• YOUR INSTRUCTIONS
Wherever "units" turns up in a line of the entries below, that line counts. Say how many such lines there are, with no other words.

[[ AVAILABLE DATA, beginning ]]

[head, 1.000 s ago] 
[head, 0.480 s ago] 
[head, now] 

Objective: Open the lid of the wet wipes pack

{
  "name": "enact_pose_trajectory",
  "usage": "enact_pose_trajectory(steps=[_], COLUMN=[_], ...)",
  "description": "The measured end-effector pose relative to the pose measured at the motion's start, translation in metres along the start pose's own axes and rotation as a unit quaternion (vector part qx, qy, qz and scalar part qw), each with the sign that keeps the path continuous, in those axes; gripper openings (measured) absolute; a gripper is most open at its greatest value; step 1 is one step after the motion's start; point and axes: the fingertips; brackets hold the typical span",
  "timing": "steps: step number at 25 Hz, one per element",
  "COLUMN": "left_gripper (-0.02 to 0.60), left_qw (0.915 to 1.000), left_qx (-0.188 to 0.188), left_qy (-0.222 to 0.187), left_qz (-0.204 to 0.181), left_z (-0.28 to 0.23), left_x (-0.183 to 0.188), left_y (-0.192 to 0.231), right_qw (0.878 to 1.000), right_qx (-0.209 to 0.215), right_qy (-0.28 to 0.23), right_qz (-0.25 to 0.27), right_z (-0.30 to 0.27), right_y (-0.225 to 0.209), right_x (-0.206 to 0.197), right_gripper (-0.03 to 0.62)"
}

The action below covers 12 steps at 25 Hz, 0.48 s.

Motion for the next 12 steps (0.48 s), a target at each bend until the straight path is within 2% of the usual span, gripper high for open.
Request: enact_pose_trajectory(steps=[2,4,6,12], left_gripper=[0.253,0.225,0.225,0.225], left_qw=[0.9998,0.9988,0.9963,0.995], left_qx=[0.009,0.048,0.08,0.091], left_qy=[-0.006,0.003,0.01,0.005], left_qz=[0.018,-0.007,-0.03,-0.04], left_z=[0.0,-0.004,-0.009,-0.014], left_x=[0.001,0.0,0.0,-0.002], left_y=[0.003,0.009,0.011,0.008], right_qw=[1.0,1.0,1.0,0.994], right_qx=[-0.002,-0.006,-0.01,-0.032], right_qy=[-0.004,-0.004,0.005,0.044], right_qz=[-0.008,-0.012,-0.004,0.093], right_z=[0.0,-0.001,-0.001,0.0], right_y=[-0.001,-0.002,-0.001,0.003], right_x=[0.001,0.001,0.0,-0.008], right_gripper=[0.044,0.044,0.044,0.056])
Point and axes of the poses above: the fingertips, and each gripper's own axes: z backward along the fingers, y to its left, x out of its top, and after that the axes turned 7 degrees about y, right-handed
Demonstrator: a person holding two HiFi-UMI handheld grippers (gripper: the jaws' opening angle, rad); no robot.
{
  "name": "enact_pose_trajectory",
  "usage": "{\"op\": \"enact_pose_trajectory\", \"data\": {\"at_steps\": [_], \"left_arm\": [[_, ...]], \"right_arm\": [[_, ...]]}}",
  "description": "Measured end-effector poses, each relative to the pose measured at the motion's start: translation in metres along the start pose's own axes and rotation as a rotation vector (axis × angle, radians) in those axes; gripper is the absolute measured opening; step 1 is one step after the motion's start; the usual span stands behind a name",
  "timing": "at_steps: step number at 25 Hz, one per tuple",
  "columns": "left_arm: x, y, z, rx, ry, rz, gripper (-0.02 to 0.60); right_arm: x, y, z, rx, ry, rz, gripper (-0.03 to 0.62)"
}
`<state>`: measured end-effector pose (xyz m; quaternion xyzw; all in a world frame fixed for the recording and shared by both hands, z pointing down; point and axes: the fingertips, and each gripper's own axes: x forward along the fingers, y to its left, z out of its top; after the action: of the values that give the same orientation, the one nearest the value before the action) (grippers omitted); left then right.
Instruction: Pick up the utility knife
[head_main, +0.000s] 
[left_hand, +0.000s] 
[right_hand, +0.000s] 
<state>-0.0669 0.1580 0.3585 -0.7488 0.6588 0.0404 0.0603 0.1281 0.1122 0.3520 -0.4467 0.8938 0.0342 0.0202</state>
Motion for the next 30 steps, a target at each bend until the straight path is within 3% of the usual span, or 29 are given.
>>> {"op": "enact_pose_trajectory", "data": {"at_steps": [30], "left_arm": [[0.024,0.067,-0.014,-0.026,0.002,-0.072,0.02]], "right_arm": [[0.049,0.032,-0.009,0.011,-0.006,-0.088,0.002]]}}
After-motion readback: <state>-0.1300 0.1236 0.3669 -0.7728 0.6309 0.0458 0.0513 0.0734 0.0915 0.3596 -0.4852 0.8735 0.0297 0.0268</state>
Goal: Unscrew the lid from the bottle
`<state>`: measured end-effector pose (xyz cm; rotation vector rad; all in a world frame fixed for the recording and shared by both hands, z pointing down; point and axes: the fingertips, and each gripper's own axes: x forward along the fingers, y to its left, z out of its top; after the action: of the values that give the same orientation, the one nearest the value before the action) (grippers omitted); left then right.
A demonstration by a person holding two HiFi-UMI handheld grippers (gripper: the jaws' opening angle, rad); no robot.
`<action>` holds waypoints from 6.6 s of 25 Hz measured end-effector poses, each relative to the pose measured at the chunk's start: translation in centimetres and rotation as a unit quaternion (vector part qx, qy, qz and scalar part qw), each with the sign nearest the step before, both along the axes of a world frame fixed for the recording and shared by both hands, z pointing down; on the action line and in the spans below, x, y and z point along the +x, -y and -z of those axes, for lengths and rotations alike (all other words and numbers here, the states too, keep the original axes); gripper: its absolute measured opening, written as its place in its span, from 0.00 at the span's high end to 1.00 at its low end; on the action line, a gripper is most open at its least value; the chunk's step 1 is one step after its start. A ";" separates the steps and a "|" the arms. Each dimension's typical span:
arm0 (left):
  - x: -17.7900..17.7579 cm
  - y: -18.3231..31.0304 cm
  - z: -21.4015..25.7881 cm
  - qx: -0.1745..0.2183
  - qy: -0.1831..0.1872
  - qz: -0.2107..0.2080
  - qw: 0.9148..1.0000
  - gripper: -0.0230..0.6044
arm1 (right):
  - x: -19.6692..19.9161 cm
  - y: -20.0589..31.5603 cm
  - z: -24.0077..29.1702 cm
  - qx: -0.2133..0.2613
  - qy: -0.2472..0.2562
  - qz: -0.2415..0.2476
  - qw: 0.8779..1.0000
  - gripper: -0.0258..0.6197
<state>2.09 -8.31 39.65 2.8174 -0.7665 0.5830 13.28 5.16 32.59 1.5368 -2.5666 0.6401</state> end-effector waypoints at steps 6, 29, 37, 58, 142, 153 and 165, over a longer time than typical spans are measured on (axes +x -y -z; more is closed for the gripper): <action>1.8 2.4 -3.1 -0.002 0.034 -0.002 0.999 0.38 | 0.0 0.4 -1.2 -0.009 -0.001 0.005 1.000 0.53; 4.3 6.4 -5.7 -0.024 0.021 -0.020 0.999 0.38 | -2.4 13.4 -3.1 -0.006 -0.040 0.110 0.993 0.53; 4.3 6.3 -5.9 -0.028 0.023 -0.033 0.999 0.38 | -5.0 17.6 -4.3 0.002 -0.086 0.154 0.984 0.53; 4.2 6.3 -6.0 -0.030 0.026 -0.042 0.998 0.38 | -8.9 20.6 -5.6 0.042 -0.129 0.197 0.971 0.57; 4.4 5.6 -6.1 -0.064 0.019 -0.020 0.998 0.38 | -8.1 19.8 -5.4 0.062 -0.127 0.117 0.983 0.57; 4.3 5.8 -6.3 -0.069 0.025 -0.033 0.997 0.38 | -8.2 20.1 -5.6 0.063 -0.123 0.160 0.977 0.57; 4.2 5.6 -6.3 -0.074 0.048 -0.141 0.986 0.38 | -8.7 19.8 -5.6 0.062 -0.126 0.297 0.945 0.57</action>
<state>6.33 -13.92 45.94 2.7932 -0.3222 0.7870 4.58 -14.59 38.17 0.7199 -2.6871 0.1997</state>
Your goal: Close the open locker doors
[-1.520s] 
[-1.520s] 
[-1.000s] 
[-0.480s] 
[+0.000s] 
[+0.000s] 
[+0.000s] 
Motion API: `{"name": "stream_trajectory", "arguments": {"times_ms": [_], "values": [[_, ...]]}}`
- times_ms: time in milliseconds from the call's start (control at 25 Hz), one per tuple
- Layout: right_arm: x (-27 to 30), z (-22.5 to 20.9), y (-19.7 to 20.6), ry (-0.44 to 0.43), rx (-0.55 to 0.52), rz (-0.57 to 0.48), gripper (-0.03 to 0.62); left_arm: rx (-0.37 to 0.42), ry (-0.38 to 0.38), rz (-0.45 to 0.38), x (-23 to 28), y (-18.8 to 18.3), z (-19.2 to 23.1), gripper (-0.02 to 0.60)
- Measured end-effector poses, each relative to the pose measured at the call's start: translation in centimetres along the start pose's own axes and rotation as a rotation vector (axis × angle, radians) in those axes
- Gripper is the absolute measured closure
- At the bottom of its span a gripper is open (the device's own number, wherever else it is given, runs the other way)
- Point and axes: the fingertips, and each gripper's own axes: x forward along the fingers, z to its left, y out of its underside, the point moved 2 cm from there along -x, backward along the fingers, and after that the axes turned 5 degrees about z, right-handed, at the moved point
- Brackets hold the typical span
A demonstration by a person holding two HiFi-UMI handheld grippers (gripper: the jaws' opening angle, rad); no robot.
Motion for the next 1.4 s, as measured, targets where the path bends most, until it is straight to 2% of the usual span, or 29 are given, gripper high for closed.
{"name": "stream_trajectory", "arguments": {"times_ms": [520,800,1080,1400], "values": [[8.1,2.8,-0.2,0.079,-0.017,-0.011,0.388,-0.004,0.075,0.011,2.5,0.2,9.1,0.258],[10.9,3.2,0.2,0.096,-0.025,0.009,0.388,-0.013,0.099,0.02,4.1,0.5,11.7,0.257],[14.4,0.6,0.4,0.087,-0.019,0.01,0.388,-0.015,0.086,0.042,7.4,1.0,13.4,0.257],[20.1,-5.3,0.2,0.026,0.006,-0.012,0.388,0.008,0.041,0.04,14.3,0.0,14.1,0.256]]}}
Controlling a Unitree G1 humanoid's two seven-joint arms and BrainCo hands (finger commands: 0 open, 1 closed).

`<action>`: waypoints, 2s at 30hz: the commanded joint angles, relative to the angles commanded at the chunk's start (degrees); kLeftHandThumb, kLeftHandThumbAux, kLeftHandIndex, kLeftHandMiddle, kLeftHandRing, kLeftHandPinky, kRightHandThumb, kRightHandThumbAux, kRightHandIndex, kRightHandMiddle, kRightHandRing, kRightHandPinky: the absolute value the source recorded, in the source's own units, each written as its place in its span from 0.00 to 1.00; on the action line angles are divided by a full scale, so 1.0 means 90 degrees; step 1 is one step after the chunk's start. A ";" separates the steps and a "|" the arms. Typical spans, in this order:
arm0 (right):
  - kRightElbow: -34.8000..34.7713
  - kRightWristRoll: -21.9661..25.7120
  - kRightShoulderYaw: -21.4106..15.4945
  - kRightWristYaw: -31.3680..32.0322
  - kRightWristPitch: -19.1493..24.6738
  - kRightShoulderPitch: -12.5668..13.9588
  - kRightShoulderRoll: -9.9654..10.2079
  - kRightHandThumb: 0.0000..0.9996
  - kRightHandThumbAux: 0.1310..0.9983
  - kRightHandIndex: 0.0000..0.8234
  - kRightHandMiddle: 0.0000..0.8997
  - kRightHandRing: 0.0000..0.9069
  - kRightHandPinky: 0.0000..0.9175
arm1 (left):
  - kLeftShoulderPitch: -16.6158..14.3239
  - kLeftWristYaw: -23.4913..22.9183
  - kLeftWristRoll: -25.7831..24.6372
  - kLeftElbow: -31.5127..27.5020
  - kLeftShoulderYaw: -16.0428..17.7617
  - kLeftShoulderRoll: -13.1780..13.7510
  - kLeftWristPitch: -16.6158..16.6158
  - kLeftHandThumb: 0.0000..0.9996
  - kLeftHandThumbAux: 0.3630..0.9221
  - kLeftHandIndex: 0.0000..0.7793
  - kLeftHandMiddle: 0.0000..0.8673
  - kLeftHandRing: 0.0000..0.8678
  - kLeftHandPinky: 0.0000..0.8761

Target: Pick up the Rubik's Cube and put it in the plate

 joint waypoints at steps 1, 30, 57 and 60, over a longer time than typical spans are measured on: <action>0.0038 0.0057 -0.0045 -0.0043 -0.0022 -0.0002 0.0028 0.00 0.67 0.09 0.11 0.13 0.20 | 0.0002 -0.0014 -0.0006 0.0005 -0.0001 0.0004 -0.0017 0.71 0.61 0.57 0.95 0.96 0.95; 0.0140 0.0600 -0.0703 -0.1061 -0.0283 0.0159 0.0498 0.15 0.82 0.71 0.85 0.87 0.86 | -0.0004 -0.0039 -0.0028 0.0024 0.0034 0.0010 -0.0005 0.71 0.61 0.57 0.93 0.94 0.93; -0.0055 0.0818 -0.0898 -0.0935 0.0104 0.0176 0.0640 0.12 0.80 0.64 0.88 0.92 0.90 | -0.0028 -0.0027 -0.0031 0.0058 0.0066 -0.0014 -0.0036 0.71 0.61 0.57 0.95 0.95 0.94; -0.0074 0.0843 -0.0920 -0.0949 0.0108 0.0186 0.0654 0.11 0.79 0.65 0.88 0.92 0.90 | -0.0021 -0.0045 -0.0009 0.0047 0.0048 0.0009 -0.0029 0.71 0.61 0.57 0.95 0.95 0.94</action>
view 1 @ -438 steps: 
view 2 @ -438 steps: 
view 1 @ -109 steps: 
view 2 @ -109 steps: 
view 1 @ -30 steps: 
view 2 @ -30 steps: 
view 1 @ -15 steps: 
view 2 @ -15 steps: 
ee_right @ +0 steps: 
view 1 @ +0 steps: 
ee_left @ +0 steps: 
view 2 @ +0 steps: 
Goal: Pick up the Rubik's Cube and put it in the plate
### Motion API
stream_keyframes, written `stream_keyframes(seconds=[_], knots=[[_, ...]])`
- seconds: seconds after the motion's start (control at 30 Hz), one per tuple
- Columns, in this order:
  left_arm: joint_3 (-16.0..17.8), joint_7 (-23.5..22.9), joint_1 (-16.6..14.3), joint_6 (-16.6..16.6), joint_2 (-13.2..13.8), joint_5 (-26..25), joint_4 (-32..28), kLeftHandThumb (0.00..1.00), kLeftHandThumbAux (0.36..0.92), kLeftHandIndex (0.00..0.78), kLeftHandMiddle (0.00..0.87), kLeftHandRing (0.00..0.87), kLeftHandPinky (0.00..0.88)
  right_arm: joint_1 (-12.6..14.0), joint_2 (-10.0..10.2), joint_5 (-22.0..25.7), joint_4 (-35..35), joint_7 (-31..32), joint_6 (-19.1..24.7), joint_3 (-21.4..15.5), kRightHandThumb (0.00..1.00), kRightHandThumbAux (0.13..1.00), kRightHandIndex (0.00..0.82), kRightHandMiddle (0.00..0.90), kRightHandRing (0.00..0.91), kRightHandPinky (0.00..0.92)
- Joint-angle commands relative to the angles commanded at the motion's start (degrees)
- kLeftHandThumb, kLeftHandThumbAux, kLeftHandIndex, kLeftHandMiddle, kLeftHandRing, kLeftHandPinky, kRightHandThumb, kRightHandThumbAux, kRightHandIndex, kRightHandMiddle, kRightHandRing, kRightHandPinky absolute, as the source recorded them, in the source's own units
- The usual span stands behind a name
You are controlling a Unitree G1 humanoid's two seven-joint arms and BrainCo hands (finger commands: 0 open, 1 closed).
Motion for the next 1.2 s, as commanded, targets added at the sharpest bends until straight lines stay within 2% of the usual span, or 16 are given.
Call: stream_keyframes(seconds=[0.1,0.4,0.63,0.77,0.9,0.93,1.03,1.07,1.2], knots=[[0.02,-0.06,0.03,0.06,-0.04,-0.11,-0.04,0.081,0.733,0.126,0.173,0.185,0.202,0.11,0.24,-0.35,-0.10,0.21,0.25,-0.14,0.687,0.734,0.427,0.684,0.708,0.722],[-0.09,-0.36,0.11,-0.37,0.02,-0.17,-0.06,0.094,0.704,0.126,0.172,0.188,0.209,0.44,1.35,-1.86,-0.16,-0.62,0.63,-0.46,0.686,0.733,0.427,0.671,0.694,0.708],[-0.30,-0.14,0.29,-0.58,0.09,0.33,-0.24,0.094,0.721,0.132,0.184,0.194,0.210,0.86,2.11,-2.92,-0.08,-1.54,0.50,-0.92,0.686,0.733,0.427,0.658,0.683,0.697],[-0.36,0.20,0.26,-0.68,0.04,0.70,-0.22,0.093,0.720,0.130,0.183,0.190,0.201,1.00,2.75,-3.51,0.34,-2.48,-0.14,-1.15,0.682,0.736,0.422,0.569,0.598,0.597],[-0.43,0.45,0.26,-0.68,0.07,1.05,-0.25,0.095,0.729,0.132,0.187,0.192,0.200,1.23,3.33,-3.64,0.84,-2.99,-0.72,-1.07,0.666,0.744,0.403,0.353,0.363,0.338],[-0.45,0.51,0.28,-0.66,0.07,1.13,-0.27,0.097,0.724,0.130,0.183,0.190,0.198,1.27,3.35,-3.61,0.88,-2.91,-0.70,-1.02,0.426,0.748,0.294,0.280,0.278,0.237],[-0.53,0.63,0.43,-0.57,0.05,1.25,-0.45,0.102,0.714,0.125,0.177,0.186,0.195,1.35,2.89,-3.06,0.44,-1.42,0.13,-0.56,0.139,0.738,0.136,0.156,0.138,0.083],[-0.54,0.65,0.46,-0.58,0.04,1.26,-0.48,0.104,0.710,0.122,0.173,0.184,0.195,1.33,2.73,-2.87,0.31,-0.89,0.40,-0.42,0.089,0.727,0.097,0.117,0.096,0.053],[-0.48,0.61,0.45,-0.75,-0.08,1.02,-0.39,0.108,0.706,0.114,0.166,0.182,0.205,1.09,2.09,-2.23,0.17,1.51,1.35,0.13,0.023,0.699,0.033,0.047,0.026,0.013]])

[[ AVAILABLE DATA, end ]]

• WRITTEN SOLUTION
2